Aos poucos, e da forma mais irregular possível, fui aprendendo, vendo mais, lendo muito, escavando, qual arqueólogo pouco realista, em busca de uma arca perdida metafórica que mais não era o conhecimento, para ter mais informação sobre realizadores, actores, argumentistas, diretores de fotografia, montadores…

E uma das melhores fontes dessa incessante e infinita pesquisa, além das bibliotecas e da crítica especializada, estava nos fóruns e na blogosfera, que trouxeram outras maneiras de compreender os filmes, outras vozes dissonantes, um coro de escritores que também me serviram (e ainda servem) de guias por esses caminhos sinuosos e cheios de armadilhas que são os do simples acto de escolher um filme para ver depois do jantar.

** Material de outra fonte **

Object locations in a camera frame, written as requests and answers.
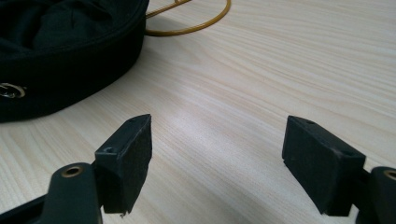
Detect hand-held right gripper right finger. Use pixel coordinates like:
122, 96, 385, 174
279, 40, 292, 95
281, 115, 367, 217

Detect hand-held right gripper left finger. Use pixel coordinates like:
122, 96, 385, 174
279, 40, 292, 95
93, 113, 153, 216

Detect black fabric bag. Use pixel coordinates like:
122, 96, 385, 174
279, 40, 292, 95
0, 0, 150, 123

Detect yellow cord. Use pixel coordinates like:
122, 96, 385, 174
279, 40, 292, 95
145, 0, 233, 37

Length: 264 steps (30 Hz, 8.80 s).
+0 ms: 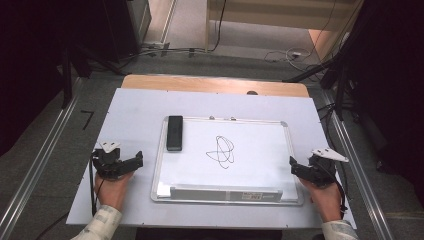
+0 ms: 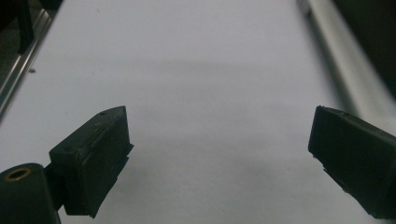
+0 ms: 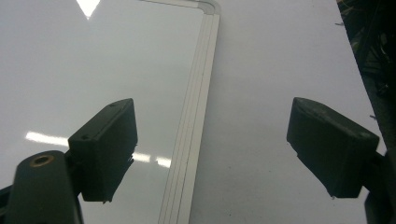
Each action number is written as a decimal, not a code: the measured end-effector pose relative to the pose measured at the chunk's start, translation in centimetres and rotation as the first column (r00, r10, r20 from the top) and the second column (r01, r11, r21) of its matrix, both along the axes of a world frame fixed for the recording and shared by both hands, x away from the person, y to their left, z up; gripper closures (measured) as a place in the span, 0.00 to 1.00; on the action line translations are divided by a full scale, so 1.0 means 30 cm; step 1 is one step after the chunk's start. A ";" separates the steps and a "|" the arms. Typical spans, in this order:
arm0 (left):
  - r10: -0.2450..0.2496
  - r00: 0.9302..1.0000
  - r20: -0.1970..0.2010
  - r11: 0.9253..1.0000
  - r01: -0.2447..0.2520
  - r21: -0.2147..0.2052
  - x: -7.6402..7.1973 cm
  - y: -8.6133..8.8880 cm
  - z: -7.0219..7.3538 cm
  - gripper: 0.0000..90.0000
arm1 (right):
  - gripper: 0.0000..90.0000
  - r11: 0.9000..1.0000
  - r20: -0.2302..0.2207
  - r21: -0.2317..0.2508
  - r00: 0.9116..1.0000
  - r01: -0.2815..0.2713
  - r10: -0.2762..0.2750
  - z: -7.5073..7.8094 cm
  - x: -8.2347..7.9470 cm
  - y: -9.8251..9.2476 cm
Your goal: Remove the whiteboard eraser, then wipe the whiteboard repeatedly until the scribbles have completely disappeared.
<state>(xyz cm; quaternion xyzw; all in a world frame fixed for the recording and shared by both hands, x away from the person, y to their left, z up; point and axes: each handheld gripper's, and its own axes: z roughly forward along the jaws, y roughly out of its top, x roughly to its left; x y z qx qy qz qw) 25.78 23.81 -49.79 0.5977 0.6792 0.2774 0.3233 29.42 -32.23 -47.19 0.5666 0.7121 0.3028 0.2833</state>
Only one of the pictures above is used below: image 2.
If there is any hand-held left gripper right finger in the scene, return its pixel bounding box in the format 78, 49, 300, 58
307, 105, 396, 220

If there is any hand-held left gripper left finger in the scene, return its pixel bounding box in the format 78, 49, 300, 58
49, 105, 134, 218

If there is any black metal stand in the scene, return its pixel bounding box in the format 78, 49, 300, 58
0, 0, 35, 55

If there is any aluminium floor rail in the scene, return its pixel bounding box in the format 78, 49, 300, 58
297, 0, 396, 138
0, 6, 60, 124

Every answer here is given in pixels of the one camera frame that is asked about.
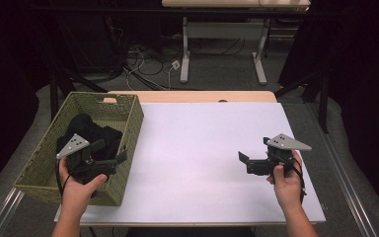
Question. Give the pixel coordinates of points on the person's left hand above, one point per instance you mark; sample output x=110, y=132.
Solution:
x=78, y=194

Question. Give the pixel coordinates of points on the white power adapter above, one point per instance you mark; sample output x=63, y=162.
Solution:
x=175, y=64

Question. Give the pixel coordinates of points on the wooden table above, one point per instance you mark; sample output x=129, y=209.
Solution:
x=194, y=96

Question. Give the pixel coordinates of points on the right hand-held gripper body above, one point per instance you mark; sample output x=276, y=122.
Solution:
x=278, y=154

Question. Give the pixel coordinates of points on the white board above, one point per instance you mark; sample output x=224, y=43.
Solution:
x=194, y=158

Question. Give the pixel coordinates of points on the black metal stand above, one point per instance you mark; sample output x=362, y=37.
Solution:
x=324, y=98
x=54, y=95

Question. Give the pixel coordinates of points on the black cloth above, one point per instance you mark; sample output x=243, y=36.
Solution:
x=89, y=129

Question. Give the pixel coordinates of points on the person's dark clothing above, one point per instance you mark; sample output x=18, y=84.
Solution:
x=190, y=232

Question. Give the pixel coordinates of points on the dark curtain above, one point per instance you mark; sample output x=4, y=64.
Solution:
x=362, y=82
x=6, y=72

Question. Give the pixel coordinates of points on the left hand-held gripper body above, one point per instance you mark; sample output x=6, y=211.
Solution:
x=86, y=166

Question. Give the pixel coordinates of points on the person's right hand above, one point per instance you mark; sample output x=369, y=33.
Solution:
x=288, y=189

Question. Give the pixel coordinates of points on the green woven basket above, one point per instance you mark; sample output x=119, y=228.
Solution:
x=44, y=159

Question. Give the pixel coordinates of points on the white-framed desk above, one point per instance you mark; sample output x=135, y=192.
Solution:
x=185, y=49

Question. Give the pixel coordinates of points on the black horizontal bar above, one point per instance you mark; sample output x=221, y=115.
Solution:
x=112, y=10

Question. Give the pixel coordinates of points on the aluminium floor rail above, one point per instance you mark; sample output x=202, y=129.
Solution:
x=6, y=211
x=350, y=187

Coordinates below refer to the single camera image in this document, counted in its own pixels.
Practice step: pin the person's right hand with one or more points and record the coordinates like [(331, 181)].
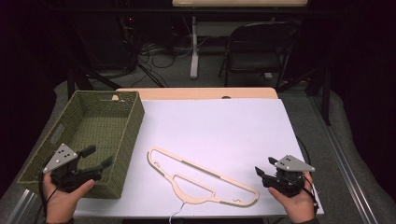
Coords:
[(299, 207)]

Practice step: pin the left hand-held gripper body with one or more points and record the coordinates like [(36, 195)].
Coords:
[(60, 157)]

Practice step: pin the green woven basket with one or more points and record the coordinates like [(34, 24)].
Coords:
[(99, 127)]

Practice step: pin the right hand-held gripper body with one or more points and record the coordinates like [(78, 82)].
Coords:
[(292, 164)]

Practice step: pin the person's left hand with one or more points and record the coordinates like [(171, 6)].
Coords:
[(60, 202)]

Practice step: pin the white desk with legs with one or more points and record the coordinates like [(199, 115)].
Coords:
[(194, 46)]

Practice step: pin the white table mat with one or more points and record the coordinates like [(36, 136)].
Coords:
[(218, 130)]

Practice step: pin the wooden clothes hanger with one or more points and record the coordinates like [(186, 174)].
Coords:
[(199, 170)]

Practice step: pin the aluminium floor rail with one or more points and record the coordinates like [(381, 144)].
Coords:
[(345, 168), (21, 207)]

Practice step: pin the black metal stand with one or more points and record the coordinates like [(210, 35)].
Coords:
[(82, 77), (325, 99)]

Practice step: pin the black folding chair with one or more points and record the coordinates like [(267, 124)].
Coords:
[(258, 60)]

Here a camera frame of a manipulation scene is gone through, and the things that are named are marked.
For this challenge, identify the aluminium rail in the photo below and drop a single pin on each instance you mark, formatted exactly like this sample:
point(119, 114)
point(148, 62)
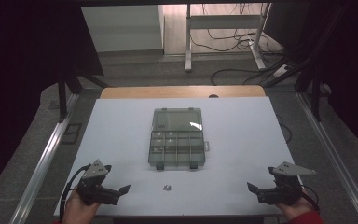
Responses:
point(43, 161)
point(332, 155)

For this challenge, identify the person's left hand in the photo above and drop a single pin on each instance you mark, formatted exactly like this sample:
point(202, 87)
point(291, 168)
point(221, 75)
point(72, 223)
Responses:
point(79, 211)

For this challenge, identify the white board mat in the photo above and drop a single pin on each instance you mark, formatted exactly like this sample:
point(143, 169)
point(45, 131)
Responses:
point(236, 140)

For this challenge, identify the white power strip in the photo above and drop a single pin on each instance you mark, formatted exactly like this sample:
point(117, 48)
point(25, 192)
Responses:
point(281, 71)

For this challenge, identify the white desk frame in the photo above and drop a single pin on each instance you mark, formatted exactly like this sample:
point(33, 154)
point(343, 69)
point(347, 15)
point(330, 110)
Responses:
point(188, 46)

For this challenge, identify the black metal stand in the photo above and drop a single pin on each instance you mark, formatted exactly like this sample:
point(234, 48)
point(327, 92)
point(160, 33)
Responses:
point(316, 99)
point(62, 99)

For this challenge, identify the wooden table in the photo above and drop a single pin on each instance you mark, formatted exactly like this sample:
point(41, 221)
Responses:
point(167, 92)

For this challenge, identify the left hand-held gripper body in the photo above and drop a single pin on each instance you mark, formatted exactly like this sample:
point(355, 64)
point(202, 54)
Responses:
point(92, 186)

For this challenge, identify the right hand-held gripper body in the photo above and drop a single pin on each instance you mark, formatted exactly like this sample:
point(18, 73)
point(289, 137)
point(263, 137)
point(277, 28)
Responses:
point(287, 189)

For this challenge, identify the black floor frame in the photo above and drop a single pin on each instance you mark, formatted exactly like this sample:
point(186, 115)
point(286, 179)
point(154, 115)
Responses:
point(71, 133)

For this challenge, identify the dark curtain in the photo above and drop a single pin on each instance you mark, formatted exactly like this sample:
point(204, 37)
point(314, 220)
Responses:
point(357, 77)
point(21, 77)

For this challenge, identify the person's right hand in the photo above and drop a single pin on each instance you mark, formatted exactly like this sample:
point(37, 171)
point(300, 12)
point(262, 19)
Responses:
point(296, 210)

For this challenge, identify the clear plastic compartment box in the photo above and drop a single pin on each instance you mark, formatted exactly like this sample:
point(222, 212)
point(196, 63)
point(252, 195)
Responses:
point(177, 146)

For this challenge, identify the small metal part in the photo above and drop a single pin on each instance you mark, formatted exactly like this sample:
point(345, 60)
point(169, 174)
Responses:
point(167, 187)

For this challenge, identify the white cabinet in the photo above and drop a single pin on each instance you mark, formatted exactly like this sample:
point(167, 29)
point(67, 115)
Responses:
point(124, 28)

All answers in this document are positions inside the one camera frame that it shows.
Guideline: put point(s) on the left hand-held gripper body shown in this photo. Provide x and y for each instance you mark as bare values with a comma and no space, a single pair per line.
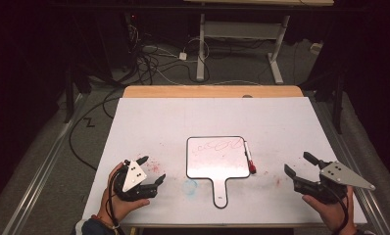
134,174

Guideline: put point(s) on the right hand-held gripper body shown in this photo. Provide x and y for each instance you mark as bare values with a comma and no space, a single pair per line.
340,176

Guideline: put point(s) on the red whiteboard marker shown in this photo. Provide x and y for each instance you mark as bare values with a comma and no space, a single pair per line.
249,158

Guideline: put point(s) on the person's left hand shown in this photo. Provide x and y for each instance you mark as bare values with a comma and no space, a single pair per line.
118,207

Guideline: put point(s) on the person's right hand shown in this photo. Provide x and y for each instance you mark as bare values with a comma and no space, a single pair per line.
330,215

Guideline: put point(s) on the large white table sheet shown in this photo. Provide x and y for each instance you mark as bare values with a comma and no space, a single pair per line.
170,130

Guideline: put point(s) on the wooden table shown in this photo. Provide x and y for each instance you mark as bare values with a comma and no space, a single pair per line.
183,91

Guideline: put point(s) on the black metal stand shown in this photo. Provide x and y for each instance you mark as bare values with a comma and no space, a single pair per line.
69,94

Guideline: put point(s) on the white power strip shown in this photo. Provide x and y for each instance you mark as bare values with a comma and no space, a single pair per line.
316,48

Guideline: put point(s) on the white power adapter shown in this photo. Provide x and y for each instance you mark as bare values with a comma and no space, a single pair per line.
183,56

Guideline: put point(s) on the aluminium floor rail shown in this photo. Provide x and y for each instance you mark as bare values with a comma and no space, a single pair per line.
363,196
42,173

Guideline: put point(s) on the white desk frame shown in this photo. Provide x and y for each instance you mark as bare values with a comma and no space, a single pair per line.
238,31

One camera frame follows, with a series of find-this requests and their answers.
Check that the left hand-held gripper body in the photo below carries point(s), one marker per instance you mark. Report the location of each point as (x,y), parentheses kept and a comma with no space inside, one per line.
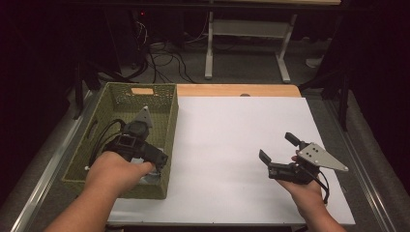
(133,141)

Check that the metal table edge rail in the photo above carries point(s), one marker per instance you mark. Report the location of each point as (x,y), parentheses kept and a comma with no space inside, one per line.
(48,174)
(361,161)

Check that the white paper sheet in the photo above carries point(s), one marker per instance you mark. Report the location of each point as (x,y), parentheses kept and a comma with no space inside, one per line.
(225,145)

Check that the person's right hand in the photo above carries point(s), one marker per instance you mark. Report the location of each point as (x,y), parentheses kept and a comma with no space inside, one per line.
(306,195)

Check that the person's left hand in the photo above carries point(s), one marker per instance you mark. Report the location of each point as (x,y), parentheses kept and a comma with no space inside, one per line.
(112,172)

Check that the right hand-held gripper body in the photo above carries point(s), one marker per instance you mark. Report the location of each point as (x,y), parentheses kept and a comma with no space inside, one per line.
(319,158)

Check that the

Também me aventurei pela escrita, ou algo parecido a isso, durante uma porção de tempo em blogs e sites, mas felizmente já me deixei dessas coisas, não sou drogado* o suficiente para acrescentar alguma coisa realmente importante nesse campo.

(* sempre ouvi dizer que é melhor gastar dinheiro em filmes, livros e discos do que na droga, mas há cinéfilos que são autênticos “junkies”. É preciso ter cuidado com eles: uma pessoa aproxima-se e depois já só quer passar todos os seus dias na Cinemateca.)

Voltamos agora ao presente (cuidado com os prováveis enjoos causados por tão repentinas viagens no tempo!). Continuo a aprender todos os dias e a testemunhar a minha crescente ignorância perante tanta coisa do cinema. Quando descubro um filme maravilhoso que ninguém conhece, partilho a informação com os meus comparsas e logo me recomendam sete ou oito títulos que eu próprio desconhecia.

Continuei, e continuo, sempre a aprender, nunca deixando de me sentir um valente ignorante perante todos os sabedores da matéria que fui conhecendo ao longo dos anos.

Mas eu gosto de ser ignorante. Ao contrário daquele núcleo de pessoas que acredita que não fomos à Lua e que a Terra é plana, esta é uma ignorância saudável que nos faz querer sair da nossa zona de conforto e, graças a uma curiosidade inesgotável, descobrir sempre mais. E nesta parte é sempre importante termos pessoas que nos fazem evoluir. Gosto de me poder rodear de gente que sabe mais do que eu e com quem posso trocar ideias. Se algum dia parar de aprender, a vida perde um pouco do seu significado.

Creio, por tudo isto, que se a minha cinefilia pudesse ganhar carne e ossos e falar, seria como aquela porteira dos Gato Fedorento. Rude, a falar de coisas sérias e canónicas com uma grande, mas acidental, falta de respeito.

Sinto-me sempre pequenino ao redor de outros cinéfilos, e o convite para participar nesta celebração de 15 anos de Cinematograficamente Falando deixou-me perplexo (o que é que uma aventesma como eu tem a acrescentar perante o painel de restantes convidados?). Daí que não consigo fazer “aquele texto que vai ficar para a História” sobre a cinefilia. A única coisa que posso acrescentar é que ela é um processo em construção, hoje com mais possibilidades do que nunca por termos todos os filmes do mundo à distância de um clique, de um torrent ou de um disco.

E que bom que é ser eu um ignorante em contínua desconstrução.

 

* Texto da autoria de Rui Alves de Sousa, grumete da Antena 1, autor do programa sobre BD “Pranchas e Balões” e do futuro programa sobre bandas sonoras “De Olhos Bem Fechados”.